Glitch
looked forward to spending his ten grand fee for kidnapping this latest victim.
He planned a holiday to Spain, relaxing in the English bars and tanning his bod
on the beach with Dry Martinis in hand. There were secret cameras in the victim’s
bedroom, linked to Glitch’s phone. Glitch always had his phone out. He charged
it religiously every night to keep the battery active during the days. Today,
he’d charged it this morning, because it was now night. 3am, to be exact, a time
when the target would definitely be sleeping. He could see the target was sleeping
on his phone screen, as snug as a bug in a rug. He wouldn’t be soon. He would
be chloroformed and dragged out of there, feet first, into the waiting van.
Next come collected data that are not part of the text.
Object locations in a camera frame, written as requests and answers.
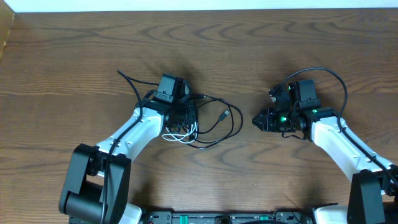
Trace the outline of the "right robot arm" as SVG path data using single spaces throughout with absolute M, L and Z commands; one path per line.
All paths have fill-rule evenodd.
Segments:
M 347 176 L 351 190 L 347 206 L 322 205 L 311 209 L 302 223 L 394 223 L 397 209 L 383 195 L 397 197 L 397 166 L 360 140 L 333 108 L 323 108 L 313 80 L 278 85 L 269 91 L 273 107 L 252 119 L 261 131 L 283 138 L 303 133 L 303 139 L 323 149 Z

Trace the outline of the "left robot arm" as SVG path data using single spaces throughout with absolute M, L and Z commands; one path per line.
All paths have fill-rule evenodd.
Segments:
M 115 133 L 74 149 L 58 206 L 69 223 L 141 222 L 142 209 L 128 201 L 131 164 L 165 128 L 195 123 L 191 92 L 187 80 L 165 73 Z

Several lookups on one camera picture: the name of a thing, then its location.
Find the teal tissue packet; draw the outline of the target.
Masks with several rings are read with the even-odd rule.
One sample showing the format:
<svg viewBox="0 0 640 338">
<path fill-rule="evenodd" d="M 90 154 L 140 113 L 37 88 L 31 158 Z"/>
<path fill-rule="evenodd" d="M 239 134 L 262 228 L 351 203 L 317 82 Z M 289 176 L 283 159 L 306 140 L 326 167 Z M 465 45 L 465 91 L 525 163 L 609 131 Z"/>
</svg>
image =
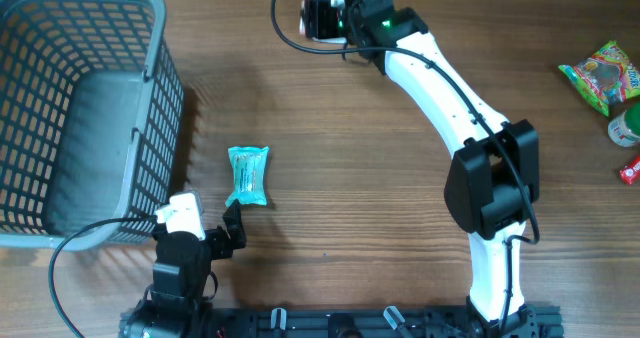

Glitch’s accomplice was the driver. His nickname was Burnout, because he had a
history of arson. When they started kidnapping people in Brazil, Burnout often
torched the shack once they were done. Not to destroy any trace of evidence,
but because he liked looking at his shadow amidst all the curling flame and
smoke.
There was a
soundproofed garage not far away from where the victim was headed. Some implements
waiting for him involved a claw hammer, a ripsaw, and a selection of novelty bladed
articles fashioned specifically for purpose in a shady tool shop in Belgium.
The buyer apparently had a special futuristic cutting-edge helmet which, when
placed around a dead guy’s head, could resuscitate him back to life. Eternal preservation.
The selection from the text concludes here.